#3-520

To General Dwight D. Eisenhower

February 16, 1943 Radio No. 2362. Washington, D.C.

Secret

From General Marshall to General Eisenhower for his eye only.

I appreciate your lengthy detailed messages regarding present heavy fighting on your right flank, but I am disturbed by the thought that you feel under the necessity in such a trying situation to give so much personal time to us. Operation reports are necessary and I suppose at critical moments special reports also are necessary but you can concentrate on this battle with the feeling that it is our business to support you and not to harass you and that I'll use all my influence to see that you are supported.1

Document Copy Text Source: Records of the War Department General and Special Staffs (RG 165), Records of the Operations Division (OPD), Executive File 3, Item 12, National Archives and Records Administration, College Park, Maryland.
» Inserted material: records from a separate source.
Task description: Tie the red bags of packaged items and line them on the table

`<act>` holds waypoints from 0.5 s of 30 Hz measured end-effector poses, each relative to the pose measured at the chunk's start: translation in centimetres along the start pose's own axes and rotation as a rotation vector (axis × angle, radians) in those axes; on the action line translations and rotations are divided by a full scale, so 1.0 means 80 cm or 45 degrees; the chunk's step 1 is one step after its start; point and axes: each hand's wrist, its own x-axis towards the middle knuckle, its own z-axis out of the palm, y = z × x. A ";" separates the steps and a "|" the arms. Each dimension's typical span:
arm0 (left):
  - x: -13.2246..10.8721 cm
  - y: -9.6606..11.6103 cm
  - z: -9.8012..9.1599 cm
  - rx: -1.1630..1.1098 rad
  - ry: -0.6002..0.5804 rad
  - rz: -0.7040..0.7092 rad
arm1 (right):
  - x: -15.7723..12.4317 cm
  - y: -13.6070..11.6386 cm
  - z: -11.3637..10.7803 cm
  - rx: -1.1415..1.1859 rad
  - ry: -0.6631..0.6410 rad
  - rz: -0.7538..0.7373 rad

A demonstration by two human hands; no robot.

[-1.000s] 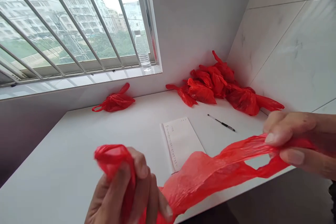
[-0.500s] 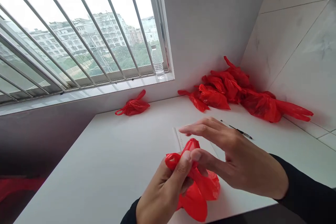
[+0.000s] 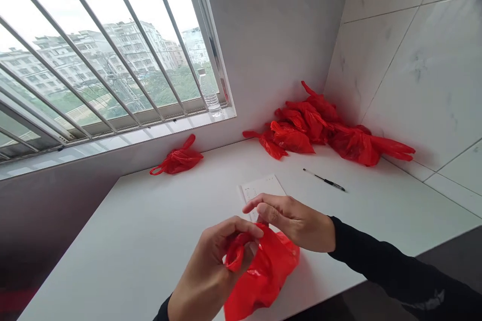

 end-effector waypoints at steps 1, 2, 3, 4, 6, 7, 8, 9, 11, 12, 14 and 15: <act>-0.002 -0.005 0.001 0.146 0.070 0.067 | 0.003 0.008 0.001 0.062 -0.029 0.047; -0.003 -0.011 0.002 0.291 0.159 0.154 | 0.005 0.016 0.003 0.121 -0.060 0.084; -0.005 -0.018 0.004 0.423 0.248 0.266 | 0.007 0.023 0.005 0.180 -0.114 0.112; -0.005 -0.025 0.006 0.533 0.322 0.379 | 0.008 0.030 0.007 0.238 -0.189 0.133; -0.004 -0.038 0.011 0.687 0.432 0.552 | 0.010 0.039 0.010 0.320 -0.332 0.143; -0.003 -0.042 0.013 0.736 0.473 0.610 | 0.011 0.042 0.012 0.336 -0.353 0.131; -0.001 -0.045 0.015 0.774 0.499 0.645 | 0.011 0.043 0.013 0.322 -0.319 0.110; 0.001 -0.046 0.016 0.804 0.511 0.658 | 0.011 0.042 0.014 0.279 -0.244 0.085; 0.003 -0.050 0.016 0.833 0.505 0.658 | 0.009 0.038 0.015 0.112 -0.042 0.025; 0.002 -0.053 0.015 0.845 0.484 0.652 | 0.006 0.035 0.013 0.004 0.057 -0.005; -0.009 -0.065 0.008 0.879 0.451 0.627 | -0.005 0.033 0.007 -0.184 0.197 -0.039; -0.019 -0.075 0.002 0.905 0.442 0.609 | -0.012 0.035 0.002 -0.250 0.239 -0.023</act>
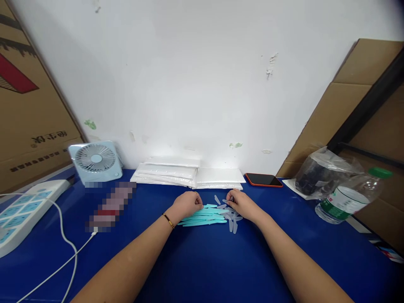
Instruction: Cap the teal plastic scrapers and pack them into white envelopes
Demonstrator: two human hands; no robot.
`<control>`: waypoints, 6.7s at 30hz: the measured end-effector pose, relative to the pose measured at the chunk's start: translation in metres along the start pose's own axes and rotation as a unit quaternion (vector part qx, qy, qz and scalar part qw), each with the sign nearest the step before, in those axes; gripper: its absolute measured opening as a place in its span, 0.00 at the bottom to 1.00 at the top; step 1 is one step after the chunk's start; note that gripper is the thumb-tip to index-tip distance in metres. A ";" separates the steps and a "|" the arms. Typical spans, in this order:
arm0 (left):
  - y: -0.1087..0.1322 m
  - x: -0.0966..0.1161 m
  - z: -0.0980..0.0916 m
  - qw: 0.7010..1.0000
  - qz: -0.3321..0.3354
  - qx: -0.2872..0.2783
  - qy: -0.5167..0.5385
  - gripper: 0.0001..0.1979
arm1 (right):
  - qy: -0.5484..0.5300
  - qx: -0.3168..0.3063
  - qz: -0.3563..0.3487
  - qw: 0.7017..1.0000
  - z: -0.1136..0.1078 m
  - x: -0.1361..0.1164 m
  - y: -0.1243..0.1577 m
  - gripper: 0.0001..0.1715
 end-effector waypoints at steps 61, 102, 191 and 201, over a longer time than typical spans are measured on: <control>0.017 0.020 -0.003 0.979 0.176 0.010 -0.102 0.06 | -0.158 0.067 0.000 0.985 -0.020 0.016 0.008 0.13; 0.002 -0.004 -0.003 0.965 0.143 0.122 -0.183 0.14 | 0.139 0.071 -0.048 0.987 0.005 -0.011 -0.017 0.14; 0.015 0.003 -0.004 0.966 0.168 0.111 -0.162 0.11 | -0.077 -0.016 -0.065 0.995 -0.004 -0.041 0.003 0.06; 0.021 0.002 -0.006 0.977 0.153 0.066 -0.135 0.07 | 0.020 -0.008 -0.014 1.000 -0.013 -0.019 0.006 0.06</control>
Point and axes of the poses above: each hand's wrist, its own y-axis away from the middle knuckle, its own z-axis out of the palm, x = y × z, the point moved 3 cm from there along -y, towards the middle knuckle, and after that the axes turned 6 degrees about -x, right-handed, at the moved point
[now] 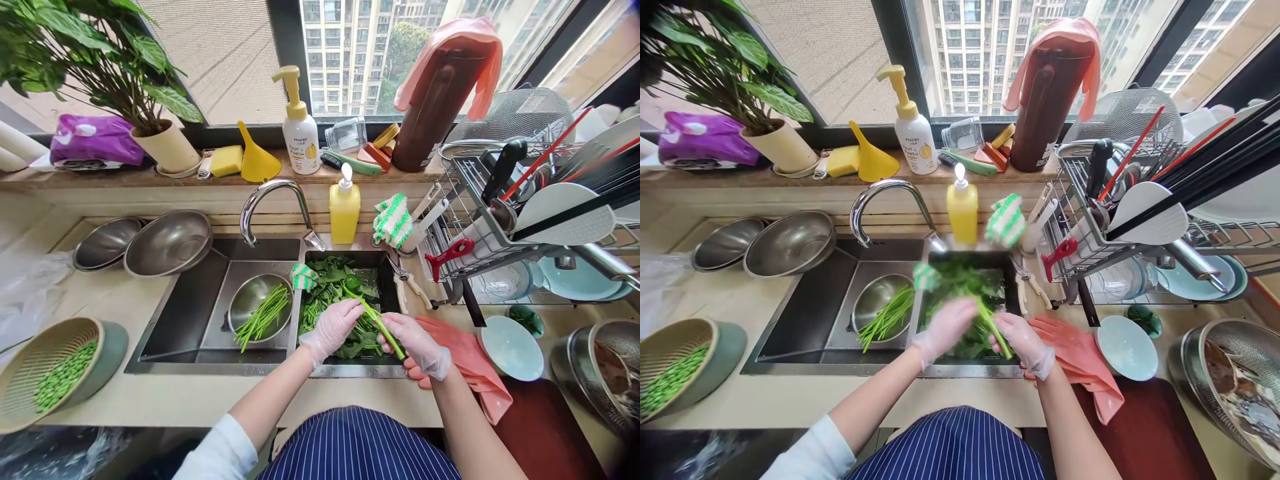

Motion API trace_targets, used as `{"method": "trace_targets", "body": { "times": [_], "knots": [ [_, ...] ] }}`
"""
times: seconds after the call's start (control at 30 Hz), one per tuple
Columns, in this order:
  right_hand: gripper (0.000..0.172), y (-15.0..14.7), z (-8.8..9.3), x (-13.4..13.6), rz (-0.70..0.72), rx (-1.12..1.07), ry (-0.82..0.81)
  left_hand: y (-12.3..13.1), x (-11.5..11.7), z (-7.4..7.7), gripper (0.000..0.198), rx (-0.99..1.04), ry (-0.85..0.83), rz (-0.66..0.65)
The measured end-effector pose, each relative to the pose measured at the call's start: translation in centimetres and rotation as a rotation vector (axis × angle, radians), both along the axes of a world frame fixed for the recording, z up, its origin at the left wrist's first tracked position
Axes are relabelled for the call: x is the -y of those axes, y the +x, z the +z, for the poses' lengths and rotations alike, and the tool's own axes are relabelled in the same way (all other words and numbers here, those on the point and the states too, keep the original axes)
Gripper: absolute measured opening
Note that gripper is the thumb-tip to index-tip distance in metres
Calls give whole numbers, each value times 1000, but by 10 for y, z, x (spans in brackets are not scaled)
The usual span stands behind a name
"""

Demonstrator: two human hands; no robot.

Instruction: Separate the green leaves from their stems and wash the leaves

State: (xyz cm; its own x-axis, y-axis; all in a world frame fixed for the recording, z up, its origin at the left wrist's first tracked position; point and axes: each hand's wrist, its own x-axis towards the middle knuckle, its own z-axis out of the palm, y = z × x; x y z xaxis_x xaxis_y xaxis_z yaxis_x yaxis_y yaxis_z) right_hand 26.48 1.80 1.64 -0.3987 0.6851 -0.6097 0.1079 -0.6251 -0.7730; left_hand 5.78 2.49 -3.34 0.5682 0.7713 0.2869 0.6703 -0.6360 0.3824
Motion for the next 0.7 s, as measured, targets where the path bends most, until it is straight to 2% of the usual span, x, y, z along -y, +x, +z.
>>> {"method": "trace_targets", "body": {
  "times": [0.07, 0.17, 0.27, 0.37, 0.47, 0.57, 0.6, 0.63, 0.7],
  "knots": [
    [42, -3, 7, 2, 47, 36, 36, 4, 2, -2, 33, 56, -10, 37],
    [42, -6, 9, 3, 52, 90, 64, 5, 4, -8, 33, 34, -48, 41],
    [40, -7, -5, 2, 1, 108, 30, 1, 7, -16, 35, 7, -137, 64],
    [37, -7, -27, -2, -110, 189, 34, -6, 10, -18, 34, 86, -243, 164],
    [35, -7, -39, -8, -140, 285, 110, -10, 13, -6, 43, 206, -326, 226],
    [31, -11, -29, -11, -60, 335, 227, -8, 13, 14, 65, 257, -350, 87],
    [31, -12, -23, -12, -38, 329, 261, -5, 13, 20, 67, 258, -344, 24],
    [31, -14, -17, -12, -19, 307, 283, -2, 12, 24, 62, 257, -333, -15],
    [34, -18, -6, -12, 1, 229, 293, 3, 10, 29, 44, 263, -299, 3]
  ]
}}
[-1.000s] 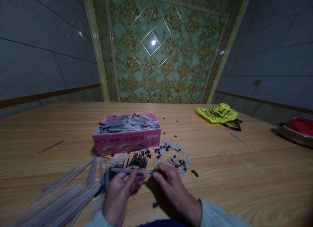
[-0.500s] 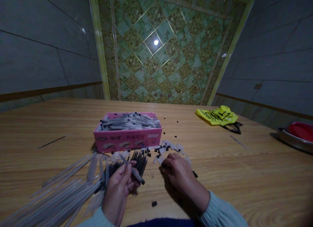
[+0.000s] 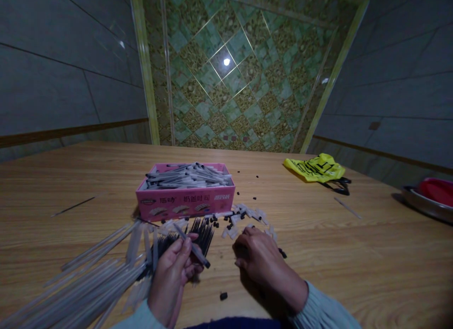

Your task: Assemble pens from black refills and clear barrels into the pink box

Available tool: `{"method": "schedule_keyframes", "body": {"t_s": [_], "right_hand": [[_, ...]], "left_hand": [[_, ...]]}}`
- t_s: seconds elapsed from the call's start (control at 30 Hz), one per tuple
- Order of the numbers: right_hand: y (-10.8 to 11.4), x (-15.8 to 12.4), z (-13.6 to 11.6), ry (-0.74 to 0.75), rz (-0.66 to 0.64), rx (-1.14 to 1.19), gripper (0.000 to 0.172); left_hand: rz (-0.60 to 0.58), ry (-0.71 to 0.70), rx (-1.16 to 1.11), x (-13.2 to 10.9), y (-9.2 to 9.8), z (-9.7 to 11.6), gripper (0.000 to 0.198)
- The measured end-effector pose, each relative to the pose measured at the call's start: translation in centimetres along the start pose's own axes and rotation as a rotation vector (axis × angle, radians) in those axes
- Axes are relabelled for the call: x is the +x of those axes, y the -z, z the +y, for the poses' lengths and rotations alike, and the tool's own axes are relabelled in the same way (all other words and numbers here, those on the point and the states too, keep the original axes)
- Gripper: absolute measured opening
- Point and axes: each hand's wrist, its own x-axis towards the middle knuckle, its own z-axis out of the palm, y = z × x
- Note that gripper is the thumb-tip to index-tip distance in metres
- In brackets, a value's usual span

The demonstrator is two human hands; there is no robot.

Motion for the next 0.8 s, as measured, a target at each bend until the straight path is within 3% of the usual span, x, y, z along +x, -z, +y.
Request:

Document Format: Typed radio message.

1. On the morning of February 14, Axis forces launched a two-pronged attack on the United States Second Corps on the southern end of the Allied line in western Tunisia. A counterattack by U.S. forces the next day at Sidi Bou Zid was defeated. First Army commander General Sir Kenneth A. N. Anderson decided to have the Second Corps and the French Nineteenth Corps fall back to a better defensive line in the mountains west of Kasserine. Eisenhower sent two messages on the fifteenth describing some aspects of the situation, one to the Combined Chiefs of Staff and one to Marshall personally. Marshall sent a copy of this latter document to the president. (Papers of DDE, 2: 953–57; Marshall Memorandum for the President, February 16, 1943, GCMRL/G. C. Marshall Papers [Pentagon Office, Selected].)

Recommended Citation: The Papers of George Catlett Marshall, ed. Larry I. Bland and Sharon Ritenour Stevens (Lexington, Va.: The George C. Marshall Foundation, 1981– ). Electronic version based on The Papers of George Catlett Marshall, vol. 3, “The Right Man for the Job,” December 7, 1941-May 31, 1943 (Baltimore and London: The Johns Hopkins University Press, 1991), pp. 553–554.